More examples of Israeli government interference in academia. →
These recent upgrades, in the case of Ariel, and now shutdowns, as with Ben-Gurion, appear to demonstrate a disturbing trend toward government repression and control of higher education. This not only poses difficulties for the Israeli left, but raises some questions about the free expression of ideas within that state.
State council seeks to shut down ‘leftist’ department at BGU
Noam Sheizaf | 24 September 2012
A major political battle is taking place this autumn within Israeli academia: the Israeli Council for Higher Education (CHE), a government-appointed body charged with the supervision and financing of universities and colleges in Israel, is attempting to shut down the Department of Politics and Government at Ben-Gurion University (BGU). In recent years, the Department of Politics and Governments has been labeled by right-wing organizations as “the most leftist in Israel,” and leading academics have been subject to boycott call and demands not to renew their contracts. Yet, never before has the fate of the entire department been threatened.
Earlier this month, a sub-committee for quality control, which was appointed by the Israeli Council for Higher Education, recommended that the Department of Politics and Government at BGU be prevented from registering new students in the coming academic year, due to the failure to implement a report regarding “professional failures” in the department, issued last year. The recommendation, which effectively means closing down the department, will be voted on by the CHE on October 23rd.
Both the original report and the recent decision not to allow the Department of Politics and Government to register new students were leaked to the press before they were made known to Ben-Gurion University.
The attempt to shut down the BGU department cannot be separated from the government’s recent decision to turn a college in the West Bank settlement of Ariel into Israel’s eighth university. After packing the Israeli courts with right-wing judges and weakening the independent media, Netanyahu’s government is now attempting to politicize academia and silence dissenting voices. As a result, the nature of the public debate in Israel is rapidly changing.

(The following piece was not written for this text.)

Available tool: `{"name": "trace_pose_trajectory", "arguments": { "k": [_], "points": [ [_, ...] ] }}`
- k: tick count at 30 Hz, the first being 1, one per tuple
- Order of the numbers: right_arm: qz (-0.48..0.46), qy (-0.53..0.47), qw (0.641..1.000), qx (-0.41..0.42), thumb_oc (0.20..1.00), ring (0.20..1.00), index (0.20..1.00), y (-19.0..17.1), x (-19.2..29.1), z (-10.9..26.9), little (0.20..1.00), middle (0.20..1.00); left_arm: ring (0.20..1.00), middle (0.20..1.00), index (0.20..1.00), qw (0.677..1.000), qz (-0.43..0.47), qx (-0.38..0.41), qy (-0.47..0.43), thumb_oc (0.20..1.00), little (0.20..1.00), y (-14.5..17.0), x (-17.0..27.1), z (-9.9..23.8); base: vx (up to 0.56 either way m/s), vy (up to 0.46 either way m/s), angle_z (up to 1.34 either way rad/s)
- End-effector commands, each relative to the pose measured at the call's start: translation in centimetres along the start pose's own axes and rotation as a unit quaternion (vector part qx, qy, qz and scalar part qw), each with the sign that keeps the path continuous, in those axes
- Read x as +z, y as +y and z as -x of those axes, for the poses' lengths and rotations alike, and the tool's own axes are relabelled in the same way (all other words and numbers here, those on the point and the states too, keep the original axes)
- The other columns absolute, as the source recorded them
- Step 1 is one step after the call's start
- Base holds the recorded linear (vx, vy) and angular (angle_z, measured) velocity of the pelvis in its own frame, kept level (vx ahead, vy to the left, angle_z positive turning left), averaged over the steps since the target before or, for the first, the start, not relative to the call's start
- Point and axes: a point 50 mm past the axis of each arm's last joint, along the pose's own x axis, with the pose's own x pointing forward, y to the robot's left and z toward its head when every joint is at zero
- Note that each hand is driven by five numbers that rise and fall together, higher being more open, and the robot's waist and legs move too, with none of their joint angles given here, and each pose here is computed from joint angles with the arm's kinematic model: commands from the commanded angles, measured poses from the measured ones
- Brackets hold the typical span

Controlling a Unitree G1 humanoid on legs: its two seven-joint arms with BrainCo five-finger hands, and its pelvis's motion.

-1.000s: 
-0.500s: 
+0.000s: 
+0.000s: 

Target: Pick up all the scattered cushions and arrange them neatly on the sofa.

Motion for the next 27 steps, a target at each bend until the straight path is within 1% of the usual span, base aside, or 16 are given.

In a public letter to all members of the Israeli academic and research community, Prof. Rivka Carmi, President of Ben-Gurion University stated:
The sub-committee’s decision was reached without any factual base to back it up; it is unreasonable and disproportional and most notably, it does not in any way reflect the opinion of the international committee which oversaw the process. We therefore wonder what is actually behind this decision.
Ironically, Professor Carmi has been known for years as a leading voice in criticizing the Israeli academics at her university who have expressed radical left-wing positions. But the attack on the university was so brutal and extreme, that it left the president no choice but to lead the campaign against it, several sources involved in the affair told me.